We have two artefacts that evolve on different cadences and serve different audiences:

The model (trained weights + training code) — the research artefact. Published as ebrm. Cite-able, fixed once trained, versioned by checkpoint.
The system — the production pipeline that wraps any base reasoner with intent routing, adaptive compute, verifiers, and voting. Published as ebrm-system. Ships on a fast cadence, should be installable via pip, should run with or without the v2 model.

Keeping them in one repository forced tight coupling: breaking changes in the pipeline churned the paper repo; retraining pinned the pipeline version. Splitting them lets each evolve independently and keeps the model repo citable.

Decision¶

Two repositories, one pipeline architecture.

ebrm — model, training loop, paper reference, Hugging Face release.
ebrm-system (this repo) — installable pipeline with the following six layers, each behind a typing.Protocol:
Intent / difficulty classifier → emits IntentPrediction with suggested Langevin steps, restarts, and trace count.
Hierarchical latent reasoner → inner latent-thought loop (Coconut-inspired). Swappable with any nn.Module.
Adaptive Langevin → test-time compute scaled by difficulty; K parallel traces.
Process reward model → stepwise energy → per-trace confidence.
External verifier bridge → SymPyVerifier, ExecVerifier (sandboxed subprocess), RegexVerifier, composed via VerifierChain that short-circuits on rejection.
Self-consistency voter → SelfConsistencyVoter with uniform | confidence | inverse_energy weighting and exact / numeric bucketing.

The pipeline is CPU-testable end-to-end without the model — every layer has a deterministic rule-based / algorithmic implementation so tests don't require GPUs.

Consequences¶

Positive - Fast CI (no GPU / no model download for 95 % of tests). - Clean citation: paper → model repo; deployment → system repo. - Pipeline can wrap third-party reasoners (Qwen, Llama, DeepSeek) with the same verifier + voting layers. - Each Protocol is independently swappable.

Negative - Two repos to maintain; cross-repo docs must be kept in sync. - The v2 model release must pin a compatible ebrm-system minor version.

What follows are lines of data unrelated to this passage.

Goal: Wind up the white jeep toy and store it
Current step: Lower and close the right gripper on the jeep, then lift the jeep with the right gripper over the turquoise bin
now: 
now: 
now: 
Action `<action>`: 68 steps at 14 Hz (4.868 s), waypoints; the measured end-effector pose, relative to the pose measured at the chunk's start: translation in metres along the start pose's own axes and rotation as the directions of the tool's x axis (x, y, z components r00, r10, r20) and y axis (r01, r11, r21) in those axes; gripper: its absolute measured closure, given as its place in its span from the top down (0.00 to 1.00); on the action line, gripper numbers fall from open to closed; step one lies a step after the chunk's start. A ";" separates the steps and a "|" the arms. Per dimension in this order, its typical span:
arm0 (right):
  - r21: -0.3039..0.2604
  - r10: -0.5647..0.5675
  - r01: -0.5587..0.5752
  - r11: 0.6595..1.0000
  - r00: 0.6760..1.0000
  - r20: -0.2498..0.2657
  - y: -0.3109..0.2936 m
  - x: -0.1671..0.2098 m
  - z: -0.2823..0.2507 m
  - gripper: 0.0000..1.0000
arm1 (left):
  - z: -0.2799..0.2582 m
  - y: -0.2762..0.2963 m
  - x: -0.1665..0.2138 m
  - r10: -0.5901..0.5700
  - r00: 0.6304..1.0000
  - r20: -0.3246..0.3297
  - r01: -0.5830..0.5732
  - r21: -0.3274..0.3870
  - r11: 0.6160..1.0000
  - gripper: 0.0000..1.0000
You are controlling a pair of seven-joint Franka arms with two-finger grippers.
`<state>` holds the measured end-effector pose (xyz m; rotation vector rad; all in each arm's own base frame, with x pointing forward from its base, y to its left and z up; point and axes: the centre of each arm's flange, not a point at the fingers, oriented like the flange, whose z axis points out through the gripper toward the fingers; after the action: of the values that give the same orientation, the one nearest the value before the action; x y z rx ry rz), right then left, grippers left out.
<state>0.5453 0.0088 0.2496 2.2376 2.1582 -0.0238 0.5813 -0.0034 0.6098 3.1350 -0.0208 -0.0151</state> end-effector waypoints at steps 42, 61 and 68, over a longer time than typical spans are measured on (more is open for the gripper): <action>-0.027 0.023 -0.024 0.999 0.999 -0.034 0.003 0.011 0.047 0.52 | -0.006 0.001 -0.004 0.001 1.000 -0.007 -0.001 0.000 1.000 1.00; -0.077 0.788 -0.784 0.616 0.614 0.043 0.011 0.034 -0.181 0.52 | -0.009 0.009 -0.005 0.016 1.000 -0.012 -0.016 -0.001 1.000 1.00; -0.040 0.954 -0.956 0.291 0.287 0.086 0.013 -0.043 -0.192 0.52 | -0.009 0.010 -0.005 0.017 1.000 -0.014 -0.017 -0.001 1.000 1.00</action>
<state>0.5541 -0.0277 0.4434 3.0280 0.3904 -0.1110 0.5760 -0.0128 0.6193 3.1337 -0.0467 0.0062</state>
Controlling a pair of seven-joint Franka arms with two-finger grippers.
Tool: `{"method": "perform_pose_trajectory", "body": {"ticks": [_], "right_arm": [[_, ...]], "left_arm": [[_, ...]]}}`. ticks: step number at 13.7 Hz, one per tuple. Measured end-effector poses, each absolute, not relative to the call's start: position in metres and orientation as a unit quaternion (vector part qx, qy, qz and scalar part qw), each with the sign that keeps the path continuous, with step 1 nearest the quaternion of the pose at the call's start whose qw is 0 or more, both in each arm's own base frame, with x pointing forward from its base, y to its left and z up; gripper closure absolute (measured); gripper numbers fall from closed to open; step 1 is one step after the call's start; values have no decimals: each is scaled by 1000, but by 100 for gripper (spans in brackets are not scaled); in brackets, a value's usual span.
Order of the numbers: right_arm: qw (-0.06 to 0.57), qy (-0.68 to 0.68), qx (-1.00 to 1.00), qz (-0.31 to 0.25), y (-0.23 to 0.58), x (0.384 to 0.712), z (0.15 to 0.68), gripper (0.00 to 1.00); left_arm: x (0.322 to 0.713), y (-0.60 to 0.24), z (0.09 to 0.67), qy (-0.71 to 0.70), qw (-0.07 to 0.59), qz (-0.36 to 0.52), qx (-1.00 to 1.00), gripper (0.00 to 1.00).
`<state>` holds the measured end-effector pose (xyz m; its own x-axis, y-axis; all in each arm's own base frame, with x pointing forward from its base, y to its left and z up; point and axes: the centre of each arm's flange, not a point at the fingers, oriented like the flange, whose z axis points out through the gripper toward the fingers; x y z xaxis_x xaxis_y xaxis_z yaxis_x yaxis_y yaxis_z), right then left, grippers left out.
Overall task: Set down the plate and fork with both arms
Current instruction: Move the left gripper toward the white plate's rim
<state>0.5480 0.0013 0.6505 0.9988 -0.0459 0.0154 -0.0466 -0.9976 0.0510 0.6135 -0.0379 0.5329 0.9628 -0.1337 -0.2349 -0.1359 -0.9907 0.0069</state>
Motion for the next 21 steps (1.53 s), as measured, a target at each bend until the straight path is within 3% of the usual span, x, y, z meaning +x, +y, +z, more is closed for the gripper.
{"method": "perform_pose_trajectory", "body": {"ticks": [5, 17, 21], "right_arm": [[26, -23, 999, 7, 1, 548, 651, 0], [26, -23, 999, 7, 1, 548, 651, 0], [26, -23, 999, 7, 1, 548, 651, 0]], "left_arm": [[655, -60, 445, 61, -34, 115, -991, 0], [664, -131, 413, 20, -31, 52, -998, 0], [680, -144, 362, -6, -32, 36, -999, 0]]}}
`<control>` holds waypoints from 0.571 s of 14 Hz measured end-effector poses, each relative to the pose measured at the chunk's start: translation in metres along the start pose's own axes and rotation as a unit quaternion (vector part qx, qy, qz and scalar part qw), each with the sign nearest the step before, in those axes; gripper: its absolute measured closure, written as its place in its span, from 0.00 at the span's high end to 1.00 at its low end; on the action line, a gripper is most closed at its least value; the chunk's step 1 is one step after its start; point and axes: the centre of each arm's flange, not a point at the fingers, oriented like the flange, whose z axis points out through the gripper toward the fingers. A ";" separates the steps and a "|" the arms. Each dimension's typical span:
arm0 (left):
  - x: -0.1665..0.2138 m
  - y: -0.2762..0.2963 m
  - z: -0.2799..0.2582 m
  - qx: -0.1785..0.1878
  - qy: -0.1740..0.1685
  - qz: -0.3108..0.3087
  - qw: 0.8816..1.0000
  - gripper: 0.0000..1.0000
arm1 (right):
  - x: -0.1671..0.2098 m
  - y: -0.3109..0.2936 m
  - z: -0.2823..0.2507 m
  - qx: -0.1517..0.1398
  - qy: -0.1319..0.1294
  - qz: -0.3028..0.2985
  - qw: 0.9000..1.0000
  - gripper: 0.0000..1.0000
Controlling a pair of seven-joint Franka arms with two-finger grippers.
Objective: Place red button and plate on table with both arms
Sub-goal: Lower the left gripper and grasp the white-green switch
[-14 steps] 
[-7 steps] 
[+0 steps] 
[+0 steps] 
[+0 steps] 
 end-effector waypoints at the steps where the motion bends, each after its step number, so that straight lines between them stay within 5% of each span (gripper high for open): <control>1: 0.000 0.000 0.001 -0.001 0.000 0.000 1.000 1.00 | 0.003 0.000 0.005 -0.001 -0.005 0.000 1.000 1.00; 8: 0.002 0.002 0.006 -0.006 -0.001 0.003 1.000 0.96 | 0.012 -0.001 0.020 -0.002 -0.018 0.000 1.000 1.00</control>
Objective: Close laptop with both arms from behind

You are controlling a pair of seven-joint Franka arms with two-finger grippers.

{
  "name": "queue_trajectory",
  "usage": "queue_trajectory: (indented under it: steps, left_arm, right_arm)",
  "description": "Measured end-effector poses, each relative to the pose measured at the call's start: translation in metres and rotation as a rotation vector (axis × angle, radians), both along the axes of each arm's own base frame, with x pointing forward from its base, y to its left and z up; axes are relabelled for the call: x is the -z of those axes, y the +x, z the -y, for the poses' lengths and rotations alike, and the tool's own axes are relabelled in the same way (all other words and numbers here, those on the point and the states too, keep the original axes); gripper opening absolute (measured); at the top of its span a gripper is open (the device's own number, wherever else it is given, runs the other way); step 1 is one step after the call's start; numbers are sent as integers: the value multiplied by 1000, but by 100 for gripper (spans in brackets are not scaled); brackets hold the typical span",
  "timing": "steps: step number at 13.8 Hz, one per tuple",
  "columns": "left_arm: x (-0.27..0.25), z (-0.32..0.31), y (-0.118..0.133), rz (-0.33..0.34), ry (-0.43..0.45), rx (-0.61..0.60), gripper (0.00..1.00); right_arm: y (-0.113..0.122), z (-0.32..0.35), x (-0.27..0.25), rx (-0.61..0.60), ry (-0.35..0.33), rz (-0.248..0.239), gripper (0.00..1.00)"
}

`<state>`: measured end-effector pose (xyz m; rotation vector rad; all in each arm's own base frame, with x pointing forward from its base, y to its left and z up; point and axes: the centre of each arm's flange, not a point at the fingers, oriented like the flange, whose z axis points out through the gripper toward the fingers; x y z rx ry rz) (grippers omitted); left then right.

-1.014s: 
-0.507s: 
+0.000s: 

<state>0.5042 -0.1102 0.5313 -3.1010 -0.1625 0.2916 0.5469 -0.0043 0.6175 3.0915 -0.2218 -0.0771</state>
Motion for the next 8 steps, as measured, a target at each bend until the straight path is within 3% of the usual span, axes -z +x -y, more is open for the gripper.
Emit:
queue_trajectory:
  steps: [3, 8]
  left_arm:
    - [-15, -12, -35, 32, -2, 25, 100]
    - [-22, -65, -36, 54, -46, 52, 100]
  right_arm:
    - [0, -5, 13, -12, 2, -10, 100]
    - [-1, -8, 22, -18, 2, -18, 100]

Mitigations - Documentation tables show which ebrm-system versions match which ebrm checkpoints. - Pipeline exports a Reasoner Protocol so model implementations can be version-gated at import time.

Alternatives considered¶

Monorepo. Rejected: churn, heavier CI, weaker citability.
Ship pipeline as part of model package. Rejected: forces GPU install for users who only want verifiers / voting.
No pipeline, only a notebook. Rejected: users cannot pip install a notebook.